- _BRIEF_
Beneath this instruction is a listing. Transcribe from it only the stretch from the line with "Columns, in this" through the line with "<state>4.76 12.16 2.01", both end lines included, exactly as written.

- _PROVIDED DATA_

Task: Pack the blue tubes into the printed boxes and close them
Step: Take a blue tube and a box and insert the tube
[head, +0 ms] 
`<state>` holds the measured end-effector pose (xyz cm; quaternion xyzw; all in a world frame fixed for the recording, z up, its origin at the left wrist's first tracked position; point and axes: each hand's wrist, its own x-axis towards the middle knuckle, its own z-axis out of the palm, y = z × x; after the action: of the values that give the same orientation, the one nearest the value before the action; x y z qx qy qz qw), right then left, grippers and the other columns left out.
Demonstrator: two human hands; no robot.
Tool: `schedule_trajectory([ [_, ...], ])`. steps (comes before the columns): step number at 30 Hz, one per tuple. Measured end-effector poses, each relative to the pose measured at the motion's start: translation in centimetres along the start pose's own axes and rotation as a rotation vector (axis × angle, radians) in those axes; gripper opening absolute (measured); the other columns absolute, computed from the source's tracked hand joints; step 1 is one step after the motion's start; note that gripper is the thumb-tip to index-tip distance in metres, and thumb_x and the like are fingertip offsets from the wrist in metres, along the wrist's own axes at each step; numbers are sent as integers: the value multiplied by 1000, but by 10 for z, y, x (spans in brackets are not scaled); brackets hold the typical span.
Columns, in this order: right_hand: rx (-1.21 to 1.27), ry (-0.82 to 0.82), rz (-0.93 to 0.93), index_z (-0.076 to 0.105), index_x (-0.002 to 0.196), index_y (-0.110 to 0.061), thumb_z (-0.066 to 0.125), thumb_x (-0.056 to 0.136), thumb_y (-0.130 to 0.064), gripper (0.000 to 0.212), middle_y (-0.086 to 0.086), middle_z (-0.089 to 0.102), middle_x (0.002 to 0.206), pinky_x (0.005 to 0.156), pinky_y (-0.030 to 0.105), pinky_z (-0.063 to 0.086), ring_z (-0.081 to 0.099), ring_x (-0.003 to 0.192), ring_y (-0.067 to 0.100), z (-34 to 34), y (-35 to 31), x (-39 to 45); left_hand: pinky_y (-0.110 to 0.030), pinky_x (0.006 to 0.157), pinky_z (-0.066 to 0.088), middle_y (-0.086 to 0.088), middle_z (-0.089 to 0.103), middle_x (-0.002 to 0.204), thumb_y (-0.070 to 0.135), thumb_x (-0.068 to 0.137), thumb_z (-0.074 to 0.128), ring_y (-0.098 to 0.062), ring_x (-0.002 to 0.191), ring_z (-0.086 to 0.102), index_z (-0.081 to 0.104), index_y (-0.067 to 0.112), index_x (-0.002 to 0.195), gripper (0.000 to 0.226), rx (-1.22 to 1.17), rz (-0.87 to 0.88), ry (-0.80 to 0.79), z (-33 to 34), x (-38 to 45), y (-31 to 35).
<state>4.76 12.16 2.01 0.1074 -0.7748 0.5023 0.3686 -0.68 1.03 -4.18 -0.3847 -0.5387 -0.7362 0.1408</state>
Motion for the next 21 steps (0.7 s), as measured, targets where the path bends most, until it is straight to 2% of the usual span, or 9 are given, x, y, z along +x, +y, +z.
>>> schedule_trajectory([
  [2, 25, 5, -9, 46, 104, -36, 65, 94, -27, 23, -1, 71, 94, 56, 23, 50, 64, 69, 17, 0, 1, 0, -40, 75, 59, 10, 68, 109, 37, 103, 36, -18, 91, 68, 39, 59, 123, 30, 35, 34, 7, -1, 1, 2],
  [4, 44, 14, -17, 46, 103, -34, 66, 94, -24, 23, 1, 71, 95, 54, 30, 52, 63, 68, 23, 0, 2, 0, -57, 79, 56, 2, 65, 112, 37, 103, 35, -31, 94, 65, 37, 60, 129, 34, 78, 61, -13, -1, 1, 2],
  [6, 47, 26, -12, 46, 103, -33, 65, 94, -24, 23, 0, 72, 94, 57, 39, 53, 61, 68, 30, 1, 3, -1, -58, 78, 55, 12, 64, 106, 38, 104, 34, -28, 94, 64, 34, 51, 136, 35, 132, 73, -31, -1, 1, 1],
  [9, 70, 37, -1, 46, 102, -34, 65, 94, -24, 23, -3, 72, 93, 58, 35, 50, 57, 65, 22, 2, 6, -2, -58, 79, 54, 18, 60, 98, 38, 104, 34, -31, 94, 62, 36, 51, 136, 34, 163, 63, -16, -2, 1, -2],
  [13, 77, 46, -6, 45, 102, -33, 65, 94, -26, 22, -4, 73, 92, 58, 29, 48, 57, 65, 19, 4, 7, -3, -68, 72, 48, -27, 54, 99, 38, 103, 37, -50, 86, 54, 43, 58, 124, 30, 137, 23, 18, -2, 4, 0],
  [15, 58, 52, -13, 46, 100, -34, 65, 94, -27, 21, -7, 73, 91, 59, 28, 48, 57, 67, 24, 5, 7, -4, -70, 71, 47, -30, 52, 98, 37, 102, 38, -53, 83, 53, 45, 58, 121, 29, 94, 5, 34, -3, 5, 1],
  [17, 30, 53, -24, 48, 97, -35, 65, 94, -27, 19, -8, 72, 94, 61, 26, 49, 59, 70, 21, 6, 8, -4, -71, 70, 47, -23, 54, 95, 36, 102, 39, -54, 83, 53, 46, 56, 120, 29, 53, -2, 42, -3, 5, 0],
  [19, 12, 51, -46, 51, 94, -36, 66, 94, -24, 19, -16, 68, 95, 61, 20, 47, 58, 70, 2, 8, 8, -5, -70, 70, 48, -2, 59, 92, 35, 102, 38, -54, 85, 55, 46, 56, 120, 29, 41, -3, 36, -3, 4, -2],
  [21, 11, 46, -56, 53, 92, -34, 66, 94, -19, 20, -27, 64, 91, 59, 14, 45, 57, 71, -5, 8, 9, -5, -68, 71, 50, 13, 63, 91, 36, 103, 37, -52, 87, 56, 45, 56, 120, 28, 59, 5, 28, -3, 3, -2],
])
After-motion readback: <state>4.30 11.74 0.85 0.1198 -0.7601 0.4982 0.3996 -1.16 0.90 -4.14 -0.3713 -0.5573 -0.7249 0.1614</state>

- _COMPLETED EXERCISE_
Columns, in this order: right_hand: rx (-1.21 to 1.27), ry (-0.82 to 0.82), rz (-0.93 to 0.93), index_z (-0.076 to 0.105), index_x (-0.002 to 0.196), index_y (-0.110 to 0.061), thumb_z (-0.066 to 0.125), thumb_x (-0.056 to 0.136), thumb_y (-0.130 to 0.064), gripper (0.000 to 0.212), middle_y (-0.086 to 0.086), middle_z (-0.089 to 0.102), middle_x (0.002 to 0.206), pinky_x (0.005 to 0.156), pinky_y (-0.030 to 0.105), pinky_z (-0.063 to 0.086), ring_z (-0.081 to 0.099), ring_x (-0.003 to 0.192), ring_y (-0.067 to 0.100), z (-34 to 34), y (-35 to 31), x (-39 to 45); left_hand: pinky_y (-0.110 to 0.030), pinky_x (0.006 to 0.157), pinky_z (-0.066 to 0.088), middle_y (-0.086 to 0.088), middle_z (-0.089 to 0.103), middle_x (-0.002 to 0.204), thumb_y (-0.070 to 0.135), thumb_x (-0.068 to 0.137), thumb_z (-0.074 to 0.128), ring_y (-0.098 to 0.062), ring_x (-0.002 to 0.191), ring_z (-0.086 to 0.102), index_z (-0.081 to 0.104), index_y (-0.067 to 0.112), index_x (-0.002 to 0.195), gripper (0.000 to 0.226), rx (-1.22 to 1.17), rz (-0.87 to 0.88), ry (-0.80 to 0.79), z (-33 to 34), x (-38 to 45), y (-31 to 35).
<state>4.76 12.16 2.01 0.1074 -0.7748 0.5023 0.3686 -0.68 1.03 -4.18 -0.3847 -0.5387 -0.7362 0.1408</state>

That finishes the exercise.